Each entry below has to be written out again exactly.

Items listed in a dataset
╔══
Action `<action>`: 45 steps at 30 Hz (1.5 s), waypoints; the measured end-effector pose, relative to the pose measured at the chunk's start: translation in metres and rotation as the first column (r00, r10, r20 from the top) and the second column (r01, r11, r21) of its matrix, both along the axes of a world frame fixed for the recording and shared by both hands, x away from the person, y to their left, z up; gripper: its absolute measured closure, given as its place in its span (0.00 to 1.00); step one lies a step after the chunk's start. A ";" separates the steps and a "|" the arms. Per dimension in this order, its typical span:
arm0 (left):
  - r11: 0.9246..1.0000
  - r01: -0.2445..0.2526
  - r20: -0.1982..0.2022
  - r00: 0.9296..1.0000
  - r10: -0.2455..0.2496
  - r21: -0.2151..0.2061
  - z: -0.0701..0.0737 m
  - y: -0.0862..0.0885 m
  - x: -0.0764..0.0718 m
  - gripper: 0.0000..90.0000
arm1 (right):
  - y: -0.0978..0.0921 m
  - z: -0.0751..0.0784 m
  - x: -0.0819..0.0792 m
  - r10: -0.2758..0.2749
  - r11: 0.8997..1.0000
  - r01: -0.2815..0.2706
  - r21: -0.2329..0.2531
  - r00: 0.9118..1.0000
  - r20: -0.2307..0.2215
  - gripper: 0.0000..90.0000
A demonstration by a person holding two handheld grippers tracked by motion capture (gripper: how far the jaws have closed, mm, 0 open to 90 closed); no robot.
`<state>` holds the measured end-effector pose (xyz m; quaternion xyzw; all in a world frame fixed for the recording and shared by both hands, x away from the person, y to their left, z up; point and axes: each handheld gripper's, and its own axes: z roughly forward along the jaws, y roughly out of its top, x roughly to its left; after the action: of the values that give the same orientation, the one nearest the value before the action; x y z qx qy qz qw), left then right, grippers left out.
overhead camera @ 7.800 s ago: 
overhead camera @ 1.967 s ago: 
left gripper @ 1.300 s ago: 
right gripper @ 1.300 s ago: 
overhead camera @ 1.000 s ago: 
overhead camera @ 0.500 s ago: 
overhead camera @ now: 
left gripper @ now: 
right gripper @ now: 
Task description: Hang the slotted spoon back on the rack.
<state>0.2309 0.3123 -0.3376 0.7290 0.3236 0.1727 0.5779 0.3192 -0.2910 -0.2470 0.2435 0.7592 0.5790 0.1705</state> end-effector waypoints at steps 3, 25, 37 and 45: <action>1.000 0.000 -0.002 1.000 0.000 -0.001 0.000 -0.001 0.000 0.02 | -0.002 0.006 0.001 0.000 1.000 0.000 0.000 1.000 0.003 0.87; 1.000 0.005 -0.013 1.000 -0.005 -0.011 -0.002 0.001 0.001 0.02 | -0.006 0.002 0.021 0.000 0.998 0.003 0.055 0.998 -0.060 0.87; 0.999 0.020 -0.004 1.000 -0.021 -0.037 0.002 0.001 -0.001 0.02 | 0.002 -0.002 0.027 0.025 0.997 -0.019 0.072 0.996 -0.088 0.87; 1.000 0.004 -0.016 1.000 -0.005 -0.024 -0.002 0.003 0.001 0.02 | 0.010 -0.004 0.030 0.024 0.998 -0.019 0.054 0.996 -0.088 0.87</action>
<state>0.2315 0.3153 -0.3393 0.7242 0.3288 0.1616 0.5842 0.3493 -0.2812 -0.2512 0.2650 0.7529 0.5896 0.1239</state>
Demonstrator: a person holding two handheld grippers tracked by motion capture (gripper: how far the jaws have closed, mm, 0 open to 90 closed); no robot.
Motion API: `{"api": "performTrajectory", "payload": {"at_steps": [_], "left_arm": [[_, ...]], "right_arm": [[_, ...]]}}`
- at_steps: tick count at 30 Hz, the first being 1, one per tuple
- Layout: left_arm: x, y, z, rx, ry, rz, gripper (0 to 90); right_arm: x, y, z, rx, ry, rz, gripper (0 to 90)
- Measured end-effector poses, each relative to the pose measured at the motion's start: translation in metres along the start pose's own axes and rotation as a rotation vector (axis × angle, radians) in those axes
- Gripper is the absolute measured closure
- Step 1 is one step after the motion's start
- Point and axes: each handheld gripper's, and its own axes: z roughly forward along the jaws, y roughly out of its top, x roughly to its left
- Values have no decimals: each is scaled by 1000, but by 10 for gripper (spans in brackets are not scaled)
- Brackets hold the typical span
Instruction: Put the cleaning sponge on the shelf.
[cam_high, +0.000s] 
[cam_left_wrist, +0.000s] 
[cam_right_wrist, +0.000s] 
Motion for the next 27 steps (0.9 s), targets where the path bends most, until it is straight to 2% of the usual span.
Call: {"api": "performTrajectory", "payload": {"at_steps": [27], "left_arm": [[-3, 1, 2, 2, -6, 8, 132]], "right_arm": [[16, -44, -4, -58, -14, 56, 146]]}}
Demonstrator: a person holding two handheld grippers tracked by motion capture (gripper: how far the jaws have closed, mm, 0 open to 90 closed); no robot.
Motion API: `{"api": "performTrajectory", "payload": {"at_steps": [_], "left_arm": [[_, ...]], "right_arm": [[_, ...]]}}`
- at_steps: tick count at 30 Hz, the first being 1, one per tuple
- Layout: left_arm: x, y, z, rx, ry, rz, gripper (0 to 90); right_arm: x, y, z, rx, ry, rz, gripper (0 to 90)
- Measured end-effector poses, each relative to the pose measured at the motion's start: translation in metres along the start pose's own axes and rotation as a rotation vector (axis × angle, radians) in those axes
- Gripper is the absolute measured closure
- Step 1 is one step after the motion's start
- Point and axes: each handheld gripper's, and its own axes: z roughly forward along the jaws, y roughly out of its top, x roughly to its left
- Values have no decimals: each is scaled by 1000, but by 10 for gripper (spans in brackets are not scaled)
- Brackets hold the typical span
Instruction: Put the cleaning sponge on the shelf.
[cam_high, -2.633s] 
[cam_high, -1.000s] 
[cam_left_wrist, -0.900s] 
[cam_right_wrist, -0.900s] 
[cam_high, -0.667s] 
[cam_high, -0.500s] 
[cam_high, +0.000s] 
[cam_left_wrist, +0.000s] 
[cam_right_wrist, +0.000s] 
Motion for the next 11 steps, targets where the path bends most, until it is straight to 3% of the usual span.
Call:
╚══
Solution for this exercise
Action `<action>`: 45 steps at 30 Hz (1.5 s), waypoints; the measured end-effector pose, relative to the pose measured at the chunk's start: translation in metres and rotation as the first column (r00, r10, r20 from the top) and the second column (r01, r11, r21) of its matrix, both along the axes of a world frame fixed for the recording and shared by both hands, x away from the person, y to their left, z up; gripper: its absolute measured closure, given as its place in its span (0.00 to 1.00); step one lies a step after the chunk's start. A ";" separates the steps and a "|" the arms. Per dimension in this order, its typical span:
arm0 (left):
  - r11: 0.9246..1.0000
  - r01: -0.2445..0.2526
  - r20: -0.1982..0.2022
  - r00: 0.9296..1.0000
  - r10: -0.2455..0.2496
  - r21: -0.2151..0.2061
  - z: -0.0701..0.0737 m
  - y: -0.0862..0.0885 m
  - x: -0.0764..0.0718 m
  - gripper: 0.0000..90.0000
arm1 (right):
  - y: -0.0978..0.0921 m
  - z: -0.0751..0.0784 m
  - x: -0.0819..0.0792 m
  - r10: -0.2758..0.2749
  - r11: 0.8997..1.0000
  - r01: -0.2815..0.2706
  - r21: -0.2329..0.2531
  - r00: 0.9118..1.0000
  - r20: -0.2307..0.2215
  - gripper: 0.0000..90.0000
A demonstration by a person holding two handheld grippers tracked by motion capture (gripper: how far the jaws have closed, mm, 0 open to 90 closed); no robot.
`<state>` holds the measured end-effector pose (xyz m; quaternion xyzw; all in a world frame fixed for the recording and shared by both hands, x away from the person, y to their left, z up; point and axes: each handheld gripper's, and its own axes: z roughly forward along the jaws, y roughly out of its top, x roughly to its left; after the action: of the values that give the same orientation, the one nearest the value before the action; x y z qx qy qz qw), left then right, grippers left out.
overhead camera @ 7.800 s ago: 
overhead camera @ 1.967 s ago: 
left gripper @ 1.300 s ago: 
right gripper @ 1.300 s ago: 
overhead camera @ 1.000 s ago: 
overhead camera @ 0.500 s ago: 
overhead camera @ now: 
left gripper @ now: 
right gripper @ now: 
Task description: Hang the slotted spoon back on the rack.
<state>0.2309 0.3123 -0.3376 0.7290 0.3236 0.1727 0.5779 0.3192 -0.2910 -0.2470 0.2435 0.7592 0.5790 0.1705</state> end-effector waypoints at steps 3, 25, 37 and 45: <action>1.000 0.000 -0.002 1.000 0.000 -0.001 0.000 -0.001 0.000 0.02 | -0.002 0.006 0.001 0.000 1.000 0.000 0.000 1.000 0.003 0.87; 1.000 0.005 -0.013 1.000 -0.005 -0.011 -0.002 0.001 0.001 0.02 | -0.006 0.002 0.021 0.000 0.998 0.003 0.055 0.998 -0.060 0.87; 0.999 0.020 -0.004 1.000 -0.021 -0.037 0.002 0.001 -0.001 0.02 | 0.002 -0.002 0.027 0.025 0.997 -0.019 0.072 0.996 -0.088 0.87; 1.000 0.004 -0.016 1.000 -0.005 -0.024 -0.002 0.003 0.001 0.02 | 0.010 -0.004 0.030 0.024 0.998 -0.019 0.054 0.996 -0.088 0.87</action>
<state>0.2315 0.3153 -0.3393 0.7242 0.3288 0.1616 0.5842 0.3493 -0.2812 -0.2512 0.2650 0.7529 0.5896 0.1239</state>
Demonstrator: a person holding two handheld grippers tracked by motion capture (gripper: how far the jaws have closed, mm, 0 open to 90 closed); no robot.
Motion API: `{"api": "performTrajectory", "payload": {"at_steps": [_], "left_arm": [[_, ...]], "right_arm": [[_, ...]]}}`
- at_steps: tick count at 30 Hz, the first being 1, one per tuple
- Layout: left_arm: x, y, z, rx, ry, rz, gripper (0 to 90); right_arm: x, y, z, rx, ry, rz, gripper (0 to 90)
- Measured end-effector poses, each relative to the pose measured at the motion's start: translation in metres along the start pose's own axes and rotation as a rotation vector (axis × angle, radians) in those axes
- Gripper is the absolute measured closure
- Step 1 is one step after the motion's start
- Point and axes: each handheld gripper's, and its own axes: z roughly forward along the jaws, y roughly out of its top, x roughly to its left
- Values have no decimals: each is scaled by 1000, but by 10 for gripper (spans in brackets are not scaled)
- Brackets hold the typical span
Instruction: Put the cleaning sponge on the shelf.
[cam_high, +0.000s] 
[cam_left_wrist, +0.000s] 
[cam_right_wrist, +0.000s] 
Motion for the next 27 steps (0.9 s), targets where the path bends most, until it is straight to 2% of the usual span.
Call: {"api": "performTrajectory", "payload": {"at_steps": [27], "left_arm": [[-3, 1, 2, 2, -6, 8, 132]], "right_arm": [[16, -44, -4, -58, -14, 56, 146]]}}
Demonstrator: a person holding two handheld grippers tracked by motion capture (gripper: how far the jaws have closed, mm, 0 open to 90 closed); no robot.
Motion API: `{"api": "performTrajectory", "payload": {"at_steps": [_], "left_arm": [[_, ...]], "right_arm": [[_, ...]]}}`
- at_steps: tick count at 30 Hz, the first being 1, one per tuple
- Layout: left_arm: x, y, z, rx, ry, rz, gripper (0 to 90); right_arm: x, y, z, rx, ry, rz, gripper (0 to 90)
- Measured end-effector poses, each relative to the pose measured at the motion's start: translation in metres along the start pose's own axes and rotation as a rotation vector (axis × angle, radians) in those axes
- Gripper is the absolute measured closure
- Step 1 is one step after the motion's start
- Point and axes: each handheld gripper's, and its own axes: z roughly forward along the jaws, y roughly out of its top, x roughly to its left
- Values have no decimals: each is scaled by 1000, but by 10 for gripper (spans in brackets are not scaled)
- Brackets hold the typical span
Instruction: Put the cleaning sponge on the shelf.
[cam_high, -2.633s] 
[cam_high, -1.000s] 
[cam_left_wrist, -0.900s] 
[cam_right_wrist, -0.900s] 
[cam_high, -0.667s] 
[cam_high, -0.500s] 
[cam_high, +0.000s] 
[cam_left_wrist, +0.000s] 
[cam_right_wrist, +0.000s] 
Motion for the next 11 steps, targets where the path bends most, until it is straight to 3% of the usual span.
Call:

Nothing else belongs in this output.